Amazon Parent changed how my household shops.
When I read about the new Prime Wardrobe, I thought, “This is another way to get customers for life.” Prime Wardrobe is Amazon’s new monthly clothing box
service: Amazon Prime customers can pick three or more items of clothing, shoes
or accessories for delivery. The box shows up, and they can spend a week
deciding whether to buy the items or return.
The competitive advantage that Stitch Fix, Gwynnie Bee, Wantable, Le Tote and MM LaFleur have over Prime Wardrobe is the promise of a monthly selection
curated by people dedicated to translating a very specific aesthetic to your
wardrobe.

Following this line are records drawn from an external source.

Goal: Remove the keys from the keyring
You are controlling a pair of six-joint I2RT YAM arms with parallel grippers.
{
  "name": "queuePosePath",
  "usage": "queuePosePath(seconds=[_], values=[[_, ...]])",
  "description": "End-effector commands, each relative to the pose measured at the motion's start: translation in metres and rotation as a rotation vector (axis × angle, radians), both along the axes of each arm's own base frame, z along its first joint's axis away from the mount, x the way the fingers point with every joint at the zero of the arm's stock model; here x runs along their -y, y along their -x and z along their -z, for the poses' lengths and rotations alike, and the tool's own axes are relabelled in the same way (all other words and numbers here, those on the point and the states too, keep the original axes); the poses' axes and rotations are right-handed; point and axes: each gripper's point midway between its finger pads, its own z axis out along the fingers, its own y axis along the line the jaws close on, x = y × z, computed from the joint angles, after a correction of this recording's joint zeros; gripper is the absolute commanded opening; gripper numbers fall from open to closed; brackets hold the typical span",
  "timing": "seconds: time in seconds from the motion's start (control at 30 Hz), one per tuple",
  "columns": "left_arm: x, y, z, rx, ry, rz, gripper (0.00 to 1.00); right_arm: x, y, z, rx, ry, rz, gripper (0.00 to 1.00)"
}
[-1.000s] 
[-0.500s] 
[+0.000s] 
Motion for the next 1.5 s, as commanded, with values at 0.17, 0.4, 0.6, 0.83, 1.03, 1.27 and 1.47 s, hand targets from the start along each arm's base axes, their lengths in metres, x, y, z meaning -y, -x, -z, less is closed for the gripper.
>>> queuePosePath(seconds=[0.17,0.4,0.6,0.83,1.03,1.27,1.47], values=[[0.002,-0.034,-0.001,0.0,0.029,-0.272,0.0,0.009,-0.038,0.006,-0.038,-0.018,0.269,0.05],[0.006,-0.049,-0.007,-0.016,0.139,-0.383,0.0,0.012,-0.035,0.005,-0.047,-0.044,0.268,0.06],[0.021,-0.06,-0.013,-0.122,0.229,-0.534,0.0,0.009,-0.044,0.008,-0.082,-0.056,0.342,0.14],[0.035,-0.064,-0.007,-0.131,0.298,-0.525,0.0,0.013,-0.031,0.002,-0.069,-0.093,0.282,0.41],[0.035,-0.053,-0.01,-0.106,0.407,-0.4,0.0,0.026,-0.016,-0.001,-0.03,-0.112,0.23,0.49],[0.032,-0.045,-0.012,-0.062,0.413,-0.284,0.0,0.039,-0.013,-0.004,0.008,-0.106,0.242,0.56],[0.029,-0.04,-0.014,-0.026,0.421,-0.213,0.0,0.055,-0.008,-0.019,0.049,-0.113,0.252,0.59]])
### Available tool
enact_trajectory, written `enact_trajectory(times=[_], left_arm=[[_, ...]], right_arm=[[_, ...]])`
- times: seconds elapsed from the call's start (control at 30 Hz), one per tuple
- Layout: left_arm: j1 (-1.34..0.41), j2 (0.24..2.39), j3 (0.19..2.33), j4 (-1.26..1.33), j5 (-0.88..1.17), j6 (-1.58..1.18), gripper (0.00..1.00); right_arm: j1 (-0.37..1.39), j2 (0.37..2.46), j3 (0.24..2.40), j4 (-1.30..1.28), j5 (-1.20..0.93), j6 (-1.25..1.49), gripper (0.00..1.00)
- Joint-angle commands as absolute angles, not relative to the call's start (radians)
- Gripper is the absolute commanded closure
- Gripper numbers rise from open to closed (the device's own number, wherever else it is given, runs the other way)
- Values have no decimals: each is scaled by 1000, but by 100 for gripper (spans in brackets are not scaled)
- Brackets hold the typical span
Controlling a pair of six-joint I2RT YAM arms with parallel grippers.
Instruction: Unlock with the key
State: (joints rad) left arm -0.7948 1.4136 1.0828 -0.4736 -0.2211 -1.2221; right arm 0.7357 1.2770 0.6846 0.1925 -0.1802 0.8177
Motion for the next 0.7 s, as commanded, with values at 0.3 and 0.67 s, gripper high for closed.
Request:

With Prime Wardrobe, you have to search through the site’s offerings
and set your own selections.
However, the you-can-pick approach will suck in people who will think, “Amazon carries the swimsuit I wear to swim laps. I go through three a year.” Or
they’ll think, “My daughter goes through dance tights at an unbelievable clip
and the nearest dance supply store is 45 minutes out of my way. Hello, regular
delivery.” Or they’ll think, “I don’t know what my husband is doing to his
socks, but this is the sixth multipack I’ve bought in a year. I bet they’re
cheaper online.”
And they’ll start carefully scheduling regular purchases of frequently-replaced items, and throw in the occasional clothing impulse purchase
if they’re short on regular deliveries one month. Not all clothing purchases are
about personal style; some are about the workhorse items we replace regularly.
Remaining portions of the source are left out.